= TRY IT =
Only the lines from the one with "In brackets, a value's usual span" through the end of the material are wanted, copied exactly and with the pictures left out.

= SUPPLIED MATERIAL =

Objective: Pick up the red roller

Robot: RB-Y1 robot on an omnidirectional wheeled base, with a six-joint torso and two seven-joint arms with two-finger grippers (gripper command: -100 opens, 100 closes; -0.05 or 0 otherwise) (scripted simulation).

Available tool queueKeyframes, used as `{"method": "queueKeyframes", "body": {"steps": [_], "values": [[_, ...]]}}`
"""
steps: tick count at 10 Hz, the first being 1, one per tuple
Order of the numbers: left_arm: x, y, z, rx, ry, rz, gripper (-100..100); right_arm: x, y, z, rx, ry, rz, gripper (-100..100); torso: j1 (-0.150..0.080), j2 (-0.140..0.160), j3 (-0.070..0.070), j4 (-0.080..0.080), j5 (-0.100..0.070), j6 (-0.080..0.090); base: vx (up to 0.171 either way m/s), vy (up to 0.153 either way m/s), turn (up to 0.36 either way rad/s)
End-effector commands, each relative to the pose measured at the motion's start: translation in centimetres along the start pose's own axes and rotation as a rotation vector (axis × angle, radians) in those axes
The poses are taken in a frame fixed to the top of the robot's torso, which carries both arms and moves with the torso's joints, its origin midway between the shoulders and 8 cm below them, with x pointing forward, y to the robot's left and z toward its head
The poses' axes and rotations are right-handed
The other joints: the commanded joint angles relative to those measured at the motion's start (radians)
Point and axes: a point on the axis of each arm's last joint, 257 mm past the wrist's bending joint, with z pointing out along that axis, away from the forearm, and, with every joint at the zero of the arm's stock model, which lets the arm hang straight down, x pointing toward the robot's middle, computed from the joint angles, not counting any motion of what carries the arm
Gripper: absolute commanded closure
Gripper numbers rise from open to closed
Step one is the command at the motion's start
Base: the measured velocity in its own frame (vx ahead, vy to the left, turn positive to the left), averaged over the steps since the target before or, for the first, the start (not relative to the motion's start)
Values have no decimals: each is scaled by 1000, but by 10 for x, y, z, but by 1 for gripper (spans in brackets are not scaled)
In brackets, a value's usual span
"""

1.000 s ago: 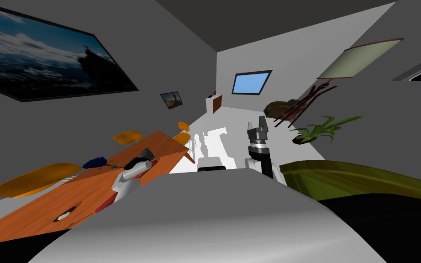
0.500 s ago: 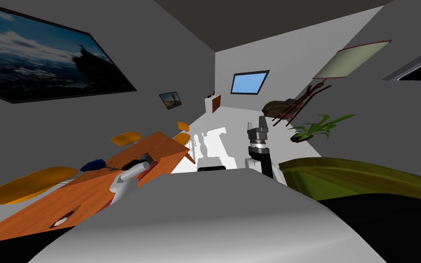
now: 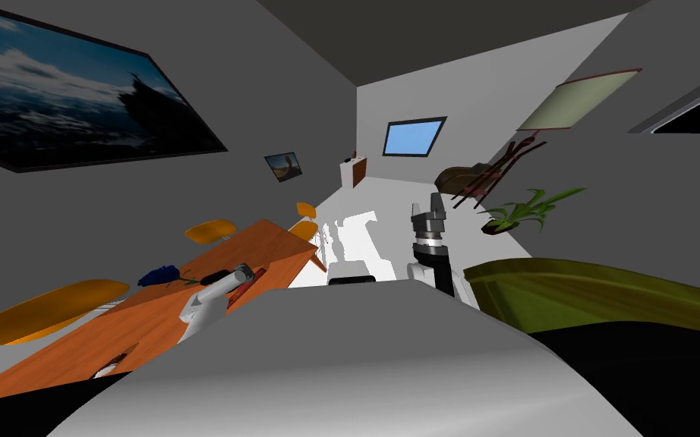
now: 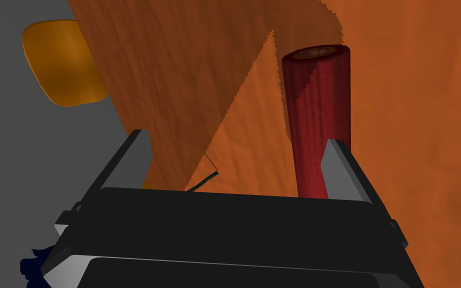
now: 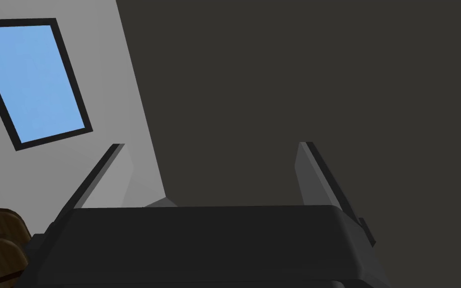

= FINISHED TASK =
In brackets, a value's usual span
"""

1.000 s ago: 
0.500 s ago: 
now: 
now: 
now: 

This output is complete as it stands.